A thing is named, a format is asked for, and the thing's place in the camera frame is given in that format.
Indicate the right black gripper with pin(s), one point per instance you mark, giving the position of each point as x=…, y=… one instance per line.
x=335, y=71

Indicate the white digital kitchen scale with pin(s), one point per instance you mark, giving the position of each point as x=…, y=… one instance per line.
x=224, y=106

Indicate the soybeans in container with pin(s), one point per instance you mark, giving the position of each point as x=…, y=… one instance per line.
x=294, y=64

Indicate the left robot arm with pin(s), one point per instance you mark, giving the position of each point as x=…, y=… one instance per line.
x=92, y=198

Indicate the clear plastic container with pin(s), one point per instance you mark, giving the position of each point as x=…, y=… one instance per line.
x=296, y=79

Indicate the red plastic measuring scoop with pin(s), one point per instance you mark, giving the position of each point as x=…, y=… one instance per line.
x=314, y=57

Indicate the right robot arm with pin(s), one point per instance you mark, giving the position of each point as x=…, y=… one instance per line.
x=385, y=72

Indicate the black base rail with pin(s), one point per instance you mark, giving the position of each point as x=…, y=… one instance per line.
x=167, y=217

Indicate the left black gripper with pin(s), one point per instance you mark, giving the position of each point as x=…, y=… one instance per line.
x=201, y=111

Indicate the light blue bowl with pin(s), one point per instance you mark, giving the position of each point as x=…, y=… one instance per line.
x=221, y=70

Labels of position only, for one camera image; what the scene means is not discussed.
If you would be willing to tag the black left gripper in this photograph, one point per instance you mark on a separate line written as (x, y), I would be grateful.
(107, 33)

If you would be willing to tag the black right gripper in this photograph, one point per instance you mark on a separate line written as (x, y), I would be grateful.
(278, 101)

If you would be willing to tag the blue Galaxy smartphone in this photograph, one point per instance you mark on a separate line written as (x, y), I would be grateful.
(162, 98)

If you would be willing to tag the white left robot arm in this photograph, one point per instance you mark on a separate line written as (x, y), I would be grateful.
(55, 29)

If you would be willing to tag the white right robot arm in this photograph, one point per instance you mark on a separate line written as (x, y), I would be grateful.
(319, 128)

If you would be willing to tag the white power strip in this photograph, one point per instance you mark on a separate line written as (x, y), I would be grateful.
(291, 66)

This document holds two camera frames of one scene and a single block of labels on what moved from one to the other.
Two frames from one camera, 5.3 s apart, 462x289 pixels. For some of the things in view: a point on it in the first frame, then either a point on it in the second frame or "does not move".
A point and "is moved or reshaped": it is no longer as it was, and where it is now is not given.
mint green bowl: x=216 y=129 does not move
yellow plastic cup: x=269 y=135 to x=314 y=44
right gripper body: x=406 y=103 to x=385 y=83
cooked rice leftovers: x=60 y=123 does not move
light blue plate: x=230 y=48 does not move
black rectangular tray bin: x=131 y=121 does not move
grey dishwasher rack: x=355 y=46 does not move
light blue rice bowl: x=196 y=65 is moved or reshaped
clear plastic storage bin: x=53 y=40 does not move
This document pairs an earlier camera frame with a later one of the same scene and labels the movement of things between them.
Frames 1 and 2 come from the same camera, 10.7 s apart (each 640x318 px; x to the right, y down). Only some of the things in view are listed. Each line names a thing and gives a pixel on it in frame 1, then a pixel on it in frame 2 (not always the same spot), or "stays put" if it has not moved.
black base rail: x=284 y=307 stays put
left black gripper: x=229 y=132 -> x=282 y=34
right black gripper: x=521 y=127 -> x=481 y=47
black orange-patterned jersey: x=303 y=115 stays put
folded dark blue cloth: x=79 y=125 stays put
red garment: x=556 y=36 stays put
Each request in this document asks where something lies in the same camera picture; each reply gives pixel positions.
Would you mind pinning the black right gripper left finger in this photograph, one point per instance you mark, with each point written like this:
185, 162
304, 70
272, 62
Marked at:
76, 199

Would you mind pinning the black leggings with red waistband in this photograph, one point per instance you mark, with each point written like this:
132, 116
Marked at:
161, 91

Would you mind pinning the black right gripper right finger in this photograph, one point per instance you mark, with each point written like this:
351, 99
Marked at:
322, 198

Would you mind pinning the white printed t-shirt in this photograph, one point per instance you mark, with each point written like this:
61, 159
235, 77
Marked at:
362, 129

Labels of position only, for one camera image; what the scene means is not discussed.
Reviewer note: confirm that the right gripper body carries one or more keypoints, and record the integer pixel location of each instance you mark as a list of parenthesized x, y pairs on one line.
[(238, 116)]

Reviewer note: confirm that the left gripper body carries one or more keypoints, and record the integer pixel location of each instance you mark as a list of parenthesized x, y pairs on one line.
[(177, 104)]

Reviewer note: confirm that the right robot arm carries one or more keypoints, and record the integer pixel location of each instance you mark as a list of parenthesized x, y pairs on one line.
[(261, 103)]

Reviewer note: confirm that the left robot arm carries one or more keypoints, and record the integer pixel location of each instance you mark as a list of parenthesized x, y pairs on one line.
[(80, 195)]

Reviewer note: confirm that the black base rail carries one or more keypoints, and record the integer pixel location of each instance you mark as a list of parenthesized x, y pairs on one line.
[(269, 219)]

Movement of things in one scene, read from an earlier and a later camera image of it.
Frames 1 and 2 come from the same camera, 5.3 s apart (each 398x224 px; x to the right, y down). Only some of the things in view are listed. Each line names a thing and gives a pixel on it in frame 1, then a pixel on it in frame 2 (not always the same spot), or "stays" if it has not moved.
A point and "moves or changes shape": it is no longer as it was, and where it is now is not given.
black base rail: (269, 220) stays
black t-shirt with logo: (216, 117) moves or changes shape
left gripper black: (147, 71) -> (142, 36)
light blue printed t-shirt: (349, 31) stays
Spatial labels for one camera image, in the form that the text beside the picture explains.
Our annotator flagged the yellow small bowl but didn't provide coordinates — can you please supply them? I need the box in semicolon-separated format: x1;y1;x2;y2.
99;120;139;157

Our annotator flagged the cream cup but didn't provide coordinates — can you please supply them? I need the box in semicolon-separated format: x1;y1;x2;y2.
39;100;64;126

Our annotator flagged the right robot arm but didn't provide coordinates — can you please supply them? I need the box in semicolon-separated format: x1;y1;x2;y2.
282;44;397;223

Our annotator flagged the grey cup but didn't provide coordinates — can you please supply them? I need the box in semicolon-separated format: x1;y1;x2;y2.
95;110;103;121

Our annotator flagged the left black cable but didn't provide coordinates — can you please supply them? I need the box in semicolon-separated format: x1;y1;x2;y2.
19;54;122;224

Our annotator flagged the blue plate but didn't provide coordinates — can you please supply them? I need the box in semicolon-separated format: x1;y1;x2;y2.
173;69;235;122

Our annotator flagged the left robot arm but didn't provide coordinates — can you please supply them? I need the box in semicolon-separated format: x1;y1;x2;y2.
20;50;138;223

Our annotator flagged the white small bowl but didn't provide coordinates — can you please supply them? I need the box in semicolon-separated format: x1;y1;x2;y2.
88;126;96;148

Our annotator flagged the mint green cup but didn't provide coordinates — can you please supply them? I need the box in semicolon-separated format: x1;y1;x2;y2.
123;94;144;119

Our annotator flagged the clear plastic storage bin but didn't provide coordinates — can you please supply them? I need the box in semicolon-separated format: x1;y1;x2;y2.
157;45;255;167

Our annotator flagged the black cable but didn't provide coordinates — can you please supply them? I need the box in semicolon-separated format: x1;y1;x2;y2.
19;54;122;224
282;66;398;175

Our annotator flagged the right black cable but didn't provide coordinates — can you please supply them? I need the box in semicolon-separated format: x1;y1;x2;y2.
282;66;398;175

● ● ●

▶ [Assignment]:
Where the string "gives" occurs in a line of the listing, copy the line.

▶ [Exercise solution]:
Frames 1 and 2 come from the same camera, 10.7 s apart (each 640x318 px; x to the right, y down). Only some of the things in view are listed. Each line names a thing and gives a pixel on it in frame 1, then a pixel on it in frame 2 (not always the same spot), or "stays put" if it has not moved.
Each request in this document asks where something lies in the same camera picture; each reply gives pixel positions.
Frames 1 and 2 come from the same camera, 5.3 s apart (each 398x224 px; x to the right, y down). Only some of the things in view are listed. Each line names a thing and gives a pixel on it in frame 1, then a pixel on it in frame 2 (not always the same spot), or "stays" if it has not moved.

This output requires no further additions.